Lines to restate from the data below: from the one containing "A note for the class: find the blue" to the one containing "A note for the class: find the black power", both included. Give them again exactly, and only them.

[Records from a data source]
####
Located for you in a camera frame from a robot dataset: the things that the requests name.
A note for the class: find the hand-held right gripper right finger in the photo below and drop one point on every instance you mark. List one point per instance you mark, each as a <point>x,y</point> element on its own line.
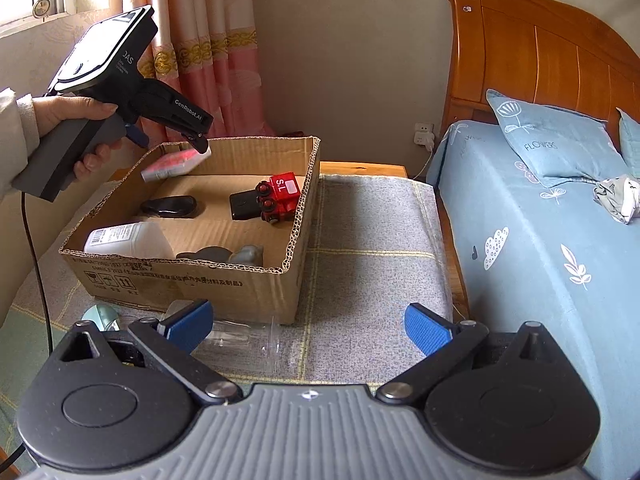
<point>425,331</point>

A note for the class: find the blue printed bedsheet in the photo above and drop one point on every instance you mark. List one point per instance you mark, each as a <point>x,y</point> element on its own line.
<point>540,310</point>

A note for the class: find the red toy train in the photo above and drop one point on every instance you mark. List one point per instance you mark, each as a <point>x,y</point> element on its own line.
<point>285,195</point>

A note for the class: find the grey elephant toy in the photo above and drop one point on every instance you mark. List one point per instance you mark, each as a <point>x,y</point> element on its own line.
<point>245,255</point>

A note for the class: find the white plastic bottle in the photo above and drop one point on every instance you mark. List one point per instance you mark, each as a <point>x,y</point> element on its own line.
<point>125,240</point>

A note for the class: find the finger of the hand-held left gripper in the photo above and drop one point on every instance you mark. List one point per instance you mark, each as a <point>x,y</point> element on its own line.
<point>198,143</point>

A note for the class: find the wooden bed headboard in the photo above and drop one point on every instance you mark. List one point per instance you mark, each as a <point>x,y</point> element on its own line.
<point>540,60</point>

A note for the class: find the black power bank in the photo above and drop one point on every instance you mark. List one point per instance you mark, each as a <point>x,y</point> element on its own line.
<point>242,206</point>

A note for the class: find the mint green plastic object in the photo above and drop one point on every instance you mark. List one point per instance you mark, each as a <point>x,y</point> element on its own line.
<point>100,316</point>

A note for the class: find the red card box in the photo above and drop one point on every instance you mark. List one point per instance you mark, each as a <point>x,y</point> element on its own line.
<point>170,165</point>

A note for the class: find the round brass ornament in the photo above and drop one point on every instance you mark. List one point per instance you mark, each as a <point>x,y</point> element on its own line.
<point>41,8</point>

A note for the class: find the large blue flower pillow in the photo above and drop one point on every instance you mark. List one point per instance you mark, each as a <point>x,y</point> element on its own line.
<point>550,145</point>

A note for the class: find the black computer mouse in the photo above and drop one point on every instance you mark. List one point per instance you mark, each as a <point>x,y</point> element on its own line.
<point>167,206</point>

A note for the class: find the brown cardboard box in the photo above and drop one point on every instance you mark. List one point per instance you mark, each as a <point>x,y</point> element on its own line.
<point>200,290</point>

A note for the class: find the person's left hand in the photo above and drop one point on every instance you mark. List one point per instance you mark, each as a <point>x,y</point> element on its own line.
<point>65,109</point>

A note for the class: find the person's left forearm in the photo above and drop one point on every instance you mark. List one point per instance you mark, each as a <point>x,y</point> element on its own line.
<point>12,150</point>

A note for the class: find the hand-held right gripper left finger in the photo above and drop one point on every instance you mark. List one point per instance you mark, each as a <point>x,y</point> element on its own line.
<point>192,321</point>

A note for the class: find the pink patterned curtain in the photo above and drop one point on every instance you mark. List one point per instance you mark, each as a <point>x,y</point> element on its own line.
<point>215,35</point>

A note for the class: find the crumpled grey white cloth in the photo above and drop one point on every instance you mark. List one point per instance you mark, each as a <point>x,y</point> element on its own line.
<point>617,197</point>

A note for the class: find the white charger plug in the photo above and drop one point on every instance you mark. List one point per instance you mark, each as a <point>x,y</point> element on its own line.
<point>425,139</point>

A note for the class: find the clear plastic cup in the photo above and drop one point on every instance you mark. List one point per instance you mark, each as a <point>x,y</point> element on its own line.
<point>245,340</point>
####
[Task solution]
A note for the class: find the blue printed bedsheet in the photo above and drop one point on every instance you mark. List one point per instance you mark, each as a <point>x,y</point> element on its own line.
<point>540,310</point>

A note for the class: find the red toy train in the photo above and drop one point on every instance you mark. List one point per instance you mark, each as a <point>x,y</point> element on its own line.
<point>285,195</point>

A note for the class: find the grey elephant toy in the photo above and drop one point on every instance you mark. List one point per instance you mark, each as a <point>x,y</point> element on its own line.
<point>245,255</point>

A note for the class: find the white plastic bottle in the photo above and drop one point on every instance you mark. List one point per instance you mark, each as a <point>x,y</point> element on its own line.
<point>125,240</point>

A note for the class: find the finger of the hand-held left gripper in the photo above and drop one point on every instance you mark. List one point per instance you mark, each as a <point>x,y</point> element on its own line.
<point>198,143</point>

A note for the class: find the wooden bed headboard in the photo above and drop one point on every instance you mark. List one point per instance you mark, each as a <point>x,y</point> element on its own line.
<point>540,60</point>

A note for the class: find the black power bank in the photo above and drop one point on every instance you mark. List one point per instance you mark, each as a <point>x,y</point> element on its own line.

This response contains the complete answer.